Art倶楽部のイベントで、「天上の舞 飛天の美」@サントリー美術館へいってきました。
混み具合 辛 い/1・2・3・④・5/快適
作品の数 少ない/1・2・③・4・5/多い
面白さ つまらない/1・2・3・4・⑤/面白い
仏像の中でも「飛天」という空飛ぶ天人にスポットをあてた珍しい展覧会でした。
京都の平等院鳳凰堂の修復が来年には完了し、公開されるということで、鳳凰堂内の飛天(国宝)も展示されていました。

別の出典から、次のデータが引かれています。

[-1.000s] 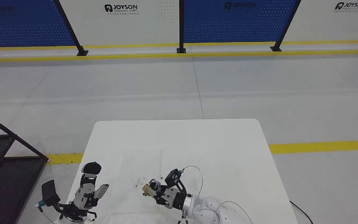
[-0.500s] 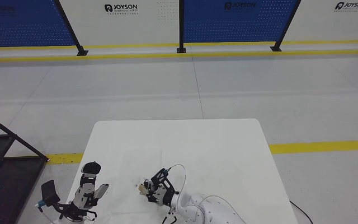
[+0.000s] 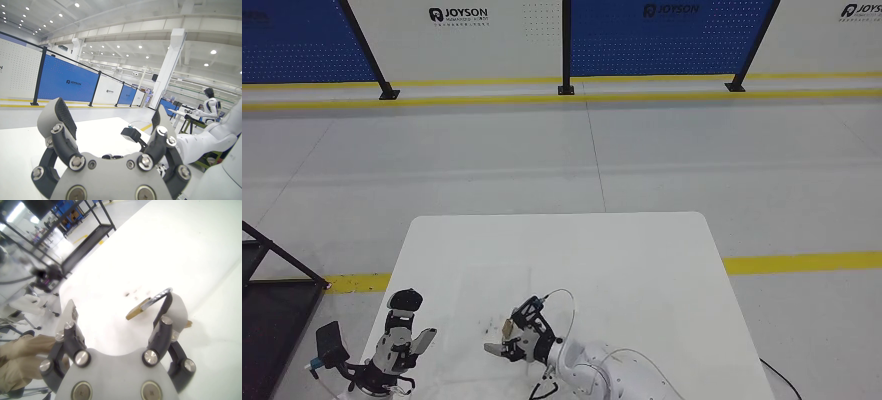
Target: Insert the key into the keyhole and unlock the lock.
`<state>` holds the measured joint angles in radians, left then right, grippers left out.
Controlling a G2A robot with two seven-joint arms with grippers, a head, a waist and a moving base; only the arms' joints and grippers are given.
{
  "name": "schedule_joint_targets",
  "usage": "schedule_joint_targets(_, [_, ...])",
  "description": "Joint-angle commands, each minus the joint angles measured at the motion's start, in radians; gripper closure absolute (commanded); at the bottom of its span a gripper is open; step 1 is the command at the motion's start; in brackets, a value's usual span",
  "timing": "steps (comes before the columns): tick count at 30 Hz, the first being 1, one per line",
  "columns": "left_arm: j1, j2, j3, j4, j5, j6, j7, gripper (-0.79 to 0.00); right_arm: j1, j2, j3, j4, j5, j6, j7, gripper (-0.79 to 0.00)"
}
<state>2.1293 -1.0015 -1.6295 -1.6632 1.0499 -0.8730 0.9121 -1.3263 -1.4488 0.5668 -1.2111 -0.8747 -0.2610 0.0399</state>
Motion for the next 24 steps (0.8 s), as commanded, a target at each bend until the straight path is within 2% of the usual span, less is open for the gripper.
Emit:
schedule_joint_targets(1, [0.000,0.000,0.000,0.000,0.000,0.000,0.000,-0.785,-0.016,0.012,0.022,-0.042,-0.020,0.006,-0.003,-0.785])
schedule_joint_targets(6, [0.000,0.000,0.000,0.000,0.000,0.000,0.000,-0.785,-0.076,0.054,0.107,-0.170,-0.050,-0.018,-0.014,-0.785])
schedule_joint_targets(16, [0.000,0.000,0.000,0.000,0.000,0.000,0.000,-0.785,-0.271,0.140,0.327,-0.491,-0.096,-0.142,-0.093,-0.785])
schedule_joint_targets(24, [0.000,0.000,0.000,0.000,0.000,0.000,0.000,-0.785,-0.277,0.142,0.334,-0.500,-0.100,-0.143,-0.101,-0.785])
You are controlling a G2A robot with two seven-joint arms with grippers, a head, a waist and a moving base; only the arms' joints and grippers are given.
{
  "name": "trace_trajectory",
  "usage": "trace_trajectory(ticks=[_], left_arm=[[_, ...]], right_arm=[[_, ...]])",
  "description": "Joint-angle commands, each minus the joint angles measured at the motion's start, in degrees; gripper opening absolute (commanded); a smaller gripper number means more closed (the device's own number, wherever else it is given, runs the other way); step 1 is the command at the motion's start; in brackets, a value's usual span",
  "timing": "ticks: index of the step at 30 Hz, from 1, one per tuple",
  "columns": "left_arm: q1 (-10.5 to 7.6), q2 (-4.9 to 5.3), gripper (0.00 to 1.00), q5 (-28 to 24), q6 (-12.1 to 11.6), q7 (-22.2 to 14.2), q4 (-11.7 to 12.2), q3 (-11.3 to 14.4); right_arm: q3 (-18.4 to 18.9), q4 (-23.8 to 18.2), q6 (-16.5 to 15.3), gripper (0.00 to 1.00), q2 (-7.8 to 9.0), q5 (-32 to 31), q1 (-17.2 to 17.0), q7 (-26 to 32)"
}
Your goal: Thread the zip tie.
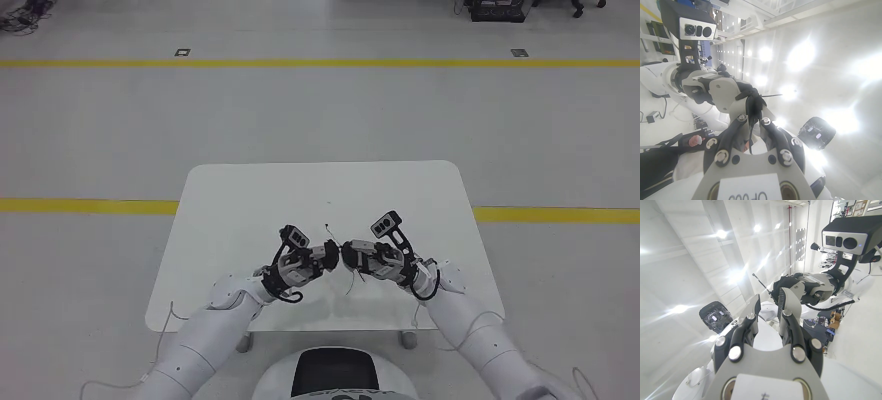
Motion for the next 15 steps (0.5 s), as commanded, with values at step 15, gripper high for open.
trace_trajectory(ticks=[15], left_arm=[[-0.67,-0.16,0.00,0.15,0.00,0.28,0.70,1.06]], right_arm=[[-0.21,1.75,0.00,0.00,0.29,-0.44,0.55,0.00]])
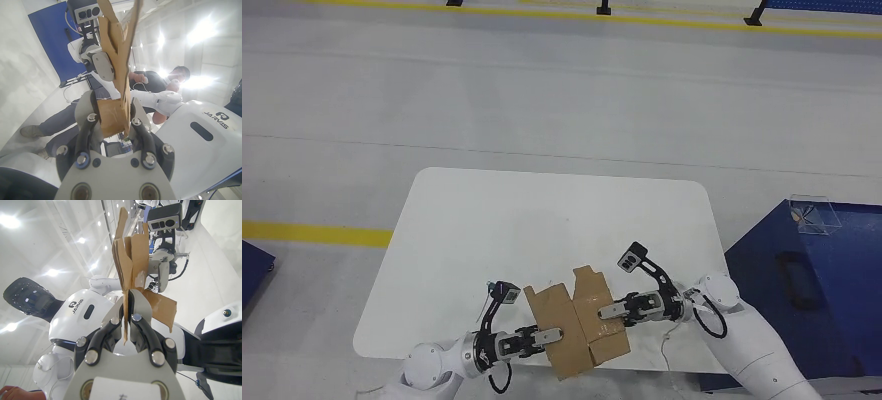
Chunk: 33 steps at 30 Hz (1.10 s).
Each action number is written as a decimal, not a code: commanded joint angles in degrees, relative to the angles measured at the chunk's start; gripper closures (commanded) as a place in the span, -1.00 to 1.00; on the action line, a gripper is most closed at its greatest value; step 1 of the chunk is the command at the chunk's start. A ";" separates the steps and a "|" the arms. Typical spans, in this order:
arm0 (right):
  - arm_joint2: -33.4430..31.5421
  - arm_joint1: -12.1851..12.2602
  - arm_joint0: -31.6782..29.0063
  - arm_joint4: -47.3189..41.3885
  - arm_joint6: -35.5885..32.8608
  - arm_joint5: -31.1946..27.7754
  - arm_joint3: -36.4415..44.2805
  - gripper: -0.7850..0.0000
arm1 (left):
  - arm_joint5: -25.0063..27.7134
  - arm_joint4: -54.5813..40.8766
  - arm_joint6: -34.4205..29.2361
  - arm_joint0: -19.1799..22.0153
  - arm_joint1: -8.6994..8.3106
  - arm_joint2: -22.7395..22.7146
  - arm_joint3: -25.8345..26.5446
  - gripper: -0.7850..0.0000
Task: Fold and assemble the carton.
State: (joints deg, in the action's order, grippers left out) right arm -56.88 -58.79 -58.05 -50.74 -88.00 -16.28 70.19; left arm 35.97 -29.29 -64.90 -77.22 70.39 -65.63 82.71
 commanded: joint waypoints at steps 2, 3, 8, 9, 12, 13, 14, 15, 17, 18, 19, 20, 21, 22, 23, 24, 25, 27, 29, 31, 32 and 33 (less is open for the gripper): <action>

飛天は空を舞いながら、歌や花で仏を讃える存在になります。
古くはインドから、中国を経て日本に入ってきたものになりますが、ガンダーラ美術の影響が強いときは翼をもっていたり、写実性が強かったりと特徴がどんどん変わっていくのを比べることが出来ました。
中国から日本に入るあたりで、雲や衣をまとって飛ぶようになるんですね~。
表情もだんだん、リアル系からデフォルメ系に変わっていくというか、平たい顔になっていきます(笑
飛天像 |
薬師寺 東塔水煙 |
仏を讃嘆する存在ですから、足を仏に向けるわけにもいかず、頭を逆さにすることになるんでしょうね。
讃嘆することの表現について、考えさせられます。
配置の仕方そのものから、讃嘆することを表現しなければならないので、飛天というものと讃嘆することの意味をよく理解していないと、こういう配置の仕方にはならないんだろうなと感じました。
今回の目玉の一つが、平等院鳳凰堂 阿弥陀如来坐像の光背に配置されている飛天(国宝)と、鳳凰堂内の壁に配置されている菩薩像(国宝)になります。
菩薩像 |
飛天像 |
どちらも平等院鳳凰堂の修復が終わった際には、保管されたりするんでしょうし、ここまで間近で見られる機会はもうないのではないと思いますので、貴重です。
修復後の平等院鳳凰堂内には、模刻した代替品が展示されることになっています。
今回の展覧会では、修復後の平等院鳳凰堂内に配置される菩薩像をお触りできる展示もされていました。
実物に触れられる展示で、さらに展示品が実際の建物等に配置されるというのは、これまでなかったので、とても興味をそそられました。
仏と縁を結ぶ「結縁」という形で、展示されていましたが、これはなかなか記憶に残る素晴らしい展示です。
平等院鳳凰堂の修復が終われば、建物自体も色鮮やかに変わり、極楽浄土を表現しようとした平等院鳳凰堂のより実際の姿に近いものを拝観することが出来るようになります。
いずれ、修復が終わった平等院鳳凰堂には行ってみたいと思っているので、その時にはあれがあの時に結縁した菩薩像だ!と、より興味深く拝観することができます。
ここ数年、京都には全く行けていないので、修復が終わった際には、ぜひ、一度、平等院鳳凰堂に行くことを心に誓いました。
正直、さほど期待していなかっただけに、いろいろと趣向を凝らした展示も多く、とても面白い展覧会でした。
鑑賞に来る人も、そんなにいないんじゃないかと思ってたんですが、午前中からそこそこ入っていたので、単なる仏像とはポイントを変えた展覧会だったということも人の興味を引いたのかもしれませんね。